BREVARD COUNTY, Fla. — The Boeing Starliner CST-100 is ready for launch – again.
NASA and Boeing are working toward regular spaceflights to the International Space Station with astronauts under the agency’s Commercial Crew program, and Thursday’s uncrewed flight test to the ISS is the next big step.
After a series of costly delays, Boeing is ready to show that the spacecraft is ready to carry NASA astronauts.
The Starliner’s first uncrewed flight test launched in December 2019. However, the software issues prevented the spacecraft from ever reaching the ISS.
Boeing and NASA made it back to the launch pad last year, only to have the second fight test delayed by a valve issue.
On Thursday, teams plan to finally launch orbital flight test two at 6:54 p.m. from Cape Canaveral Space Force Station.

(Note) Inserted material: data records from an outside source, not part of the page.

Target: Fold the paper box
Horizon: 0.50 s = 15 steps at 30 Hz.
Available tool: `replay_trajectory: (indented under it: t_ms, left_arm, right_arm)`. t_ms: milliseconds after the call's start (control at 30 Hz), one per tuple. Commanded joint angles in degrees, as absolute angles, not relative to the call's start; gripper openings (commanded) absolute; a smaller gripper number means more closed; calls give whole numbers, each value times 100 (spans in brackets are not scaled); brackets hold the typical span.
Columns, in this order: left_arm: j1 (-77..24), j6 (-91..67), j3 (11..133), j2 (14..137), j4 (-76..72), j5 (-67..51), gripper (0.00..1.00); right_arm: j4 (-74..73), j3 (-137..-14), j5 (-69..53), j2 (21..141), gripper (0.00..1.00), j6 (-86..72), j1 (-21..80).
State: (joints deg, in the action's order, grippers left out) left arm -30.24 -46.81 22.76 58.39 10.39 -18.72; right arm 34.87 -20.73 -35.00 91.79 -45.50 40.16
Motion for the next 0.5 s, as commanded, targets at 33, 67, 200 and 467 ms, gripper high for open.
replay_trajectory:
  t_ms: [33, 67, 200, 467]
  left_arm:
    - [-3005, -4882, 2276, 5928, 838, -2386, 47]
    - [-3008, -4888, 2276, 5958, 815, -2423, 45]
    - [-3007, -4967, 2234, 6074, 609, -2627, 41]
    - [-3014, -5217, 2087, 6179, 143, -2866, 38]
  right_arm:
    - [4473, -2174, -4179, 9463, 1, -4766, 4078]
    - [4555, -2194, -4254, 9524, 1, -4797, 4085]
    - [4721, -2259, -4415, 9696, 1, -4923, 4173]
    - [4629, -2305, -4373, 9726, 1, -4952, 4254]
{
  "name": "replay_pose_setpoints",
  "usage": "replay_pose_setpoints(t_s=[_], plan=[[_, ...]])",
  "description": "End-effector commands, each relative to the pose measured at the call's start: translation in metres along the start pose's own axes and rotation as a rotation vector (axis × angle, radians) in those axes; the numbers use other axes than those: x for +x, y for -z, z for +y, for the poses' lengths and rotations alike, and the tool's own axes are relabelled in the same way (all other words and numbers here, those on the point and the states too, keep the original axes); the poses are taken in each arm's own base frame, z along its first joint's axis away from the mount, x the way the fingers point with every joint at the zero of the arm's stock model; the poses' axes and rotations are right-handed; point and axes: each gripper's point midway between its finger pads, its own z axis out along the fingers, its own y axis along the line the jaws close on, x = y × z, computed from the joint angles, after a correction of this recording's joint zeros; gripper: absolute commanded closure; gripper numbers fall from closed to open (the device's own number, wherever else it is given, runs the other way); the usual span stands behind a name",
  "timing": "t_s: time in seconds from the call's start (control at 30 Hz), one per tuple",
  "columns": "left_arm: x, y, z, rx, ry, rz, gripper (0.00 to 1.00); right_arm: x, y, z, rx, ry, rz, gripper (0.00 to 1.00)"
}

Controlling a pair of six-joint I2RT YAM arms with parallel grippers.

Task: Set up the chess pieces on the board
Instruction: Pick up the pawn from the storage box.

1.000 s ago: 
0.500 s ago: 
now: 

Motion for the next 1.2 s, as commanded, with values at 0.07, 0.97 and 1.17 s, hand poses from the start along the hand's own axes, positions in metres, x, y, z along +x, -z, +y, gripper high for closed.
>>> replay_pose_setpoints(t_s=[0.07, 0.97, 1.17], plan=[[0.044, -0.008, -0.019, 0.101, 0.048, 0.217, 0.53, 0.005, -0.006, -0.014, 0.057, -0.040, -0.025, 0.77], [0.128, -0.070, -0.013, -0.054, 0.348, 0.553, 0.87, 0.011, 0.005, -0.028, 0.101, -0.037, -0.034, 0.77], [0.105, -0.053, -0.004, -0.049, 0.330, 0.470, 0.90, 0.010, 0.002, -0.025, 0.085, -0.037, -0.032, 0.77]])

The mission will test the end-to-end capabilities of Starliner from launch to docking, re-entry and a desert landing. It will also provide the data that will help NASA certify Boeing’s spacecraft to carry astronauts, providing the agency with a crew transportation option other than the SpaceX Crew Dragon.
“We’re really looking forward to the spacecraft coming home,” NASA astronaut Suni Williams said. “That’s when the rest of the work we’ll start to happen, and we’ll get ready for the crewed flight test.”
The Starliner is expected to spend several days docked at the space station before landing out west.